Travelling to work takes on new meaning when you have to make a day long journey for just an hour of work, the length of a lecture.

Saltaire
Last week I left home before dawn to get down to Cornwall but hit trouble as early as Reading station. Standing in the freezing, snowy cold, trains were constantly cancelled, changed or delayed because of the floods that had hit the West Country the week before. The force of the water had dislodged several lines that ran close to rivers and so, although the tracks remained, the ballast underneath them had been washed away in many places. New landslips were being reported as I stood there. The poor beleaguered train staff did their best and in the end advised anyone to take whatever train was on offer if it was going approximately in the right direction.
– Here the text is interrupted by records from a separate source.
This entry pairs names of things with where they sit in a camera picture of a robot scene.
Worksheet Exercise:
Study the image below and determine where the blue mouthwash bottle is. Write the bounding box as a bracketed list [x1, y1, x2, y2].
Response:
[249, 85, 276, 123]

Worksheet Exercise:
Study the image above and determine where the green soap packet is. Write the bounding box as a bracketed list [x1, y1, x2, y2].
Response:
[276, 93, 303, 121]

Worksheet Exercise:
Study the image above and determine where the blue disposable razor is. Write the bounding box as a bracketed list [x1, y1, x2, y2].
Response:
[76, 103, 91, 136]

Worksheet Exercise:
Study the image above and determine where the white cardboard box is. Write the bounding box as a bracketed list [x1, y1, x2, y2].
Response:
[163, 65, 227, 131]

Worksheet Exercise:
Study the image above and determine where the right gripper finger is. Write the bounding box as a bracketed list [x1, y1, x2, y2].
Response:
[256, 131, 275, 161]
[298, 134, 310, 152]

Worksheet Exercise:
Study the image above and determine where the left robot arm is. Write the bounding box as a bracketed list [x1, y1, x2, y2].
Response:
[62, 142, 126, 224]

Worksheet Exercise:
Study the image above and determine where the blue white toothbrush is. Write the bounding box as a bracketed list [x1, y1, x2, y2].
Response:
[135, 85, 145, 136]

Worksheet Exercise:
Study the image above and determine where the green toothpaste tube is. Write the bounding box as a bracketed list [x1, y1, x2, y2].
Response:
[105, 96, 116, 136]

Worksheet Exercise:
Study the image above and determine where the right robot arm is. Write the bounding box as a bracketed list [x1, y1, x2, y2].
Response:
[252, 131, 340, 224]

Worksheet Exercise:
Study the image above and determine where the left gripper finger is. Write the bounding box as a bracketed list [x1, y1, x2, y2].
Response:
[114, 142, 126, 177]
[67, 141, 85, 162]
I did and with a coach ride, plus diverted train, plus car arrived eventually at Fowey by about 5 pm. I quickly changed, gave my lecture on behalf of the Fowey Harbour Heritage Society and went to bed. I left at dawn the next day, happy I’d done what I’d been asked but sad I didn’t have longer to enjoy this beautiful part of the world.
This week I went in the other direction, to Saltaire, the model village just outside Bradford built by mill owner and philanthropist Titus Salt in the early 19th century to improve the lives of his workers. Saltaire is now a Unesco World Heritage Site and the vast Salt’s Mills alongside the River Aire are home to a spectacular collection of paintings by David Hockney, the almost local boy who studied at Bradford School of Art before going to London and the Royal College of Art.

Saltaire Station
Salt made his fortune at a time when Britain’s textile industry was booming partly thanks to his discovery that Alpaca wool could be woven into very fine cloth. Queen Victoria not only liked the Alpaca and patronised Salt, but she and Albert came to stay with Salt in his finest apartments overlooking the river. The main street gently rising up the hill is still called Victoria Road but there is also Albert Road and Albert Terrace as well as Caroline Street, named after his wife, with the other streets named after his children, grand-children, and other members of his family. Salt provided his 3.500 thousand workers with a school, church, hospital, park and the wonderful Victoria Town Hall where I am to give my talk. But there was no public house as Titus was a nonconformist with sympathies for the temperance movement.
There were various gradations of homes from family homes to boarding houses for single men and alms houses. Not surprisingly a small terraced house which sold for £85.000 in 2002 went for £136.000 in 2011. Not much compared with London prices but an interesting increase in less than a decade.
I’d been looking forward to this day for almost two years and booked an early train in order to have time to walk around. It was a gorgeous cold, blue sky sunny day. But this time I was thwarted not by the weather but by tragedy as the train guard made what seems to be an increasingly common announcement: a body on the line. The police designated a crucial section of the line ‘a crime scene’ so my train was diverted to York and once again I finally arrived just in time to give my lecture and go home again. I am telling you all this after managing only a five minute drive around this fascinating town, steeped in history and personality, and will definitely go back. Titus Salt died in 1876 a relatively poor man having given away almost all his fortune.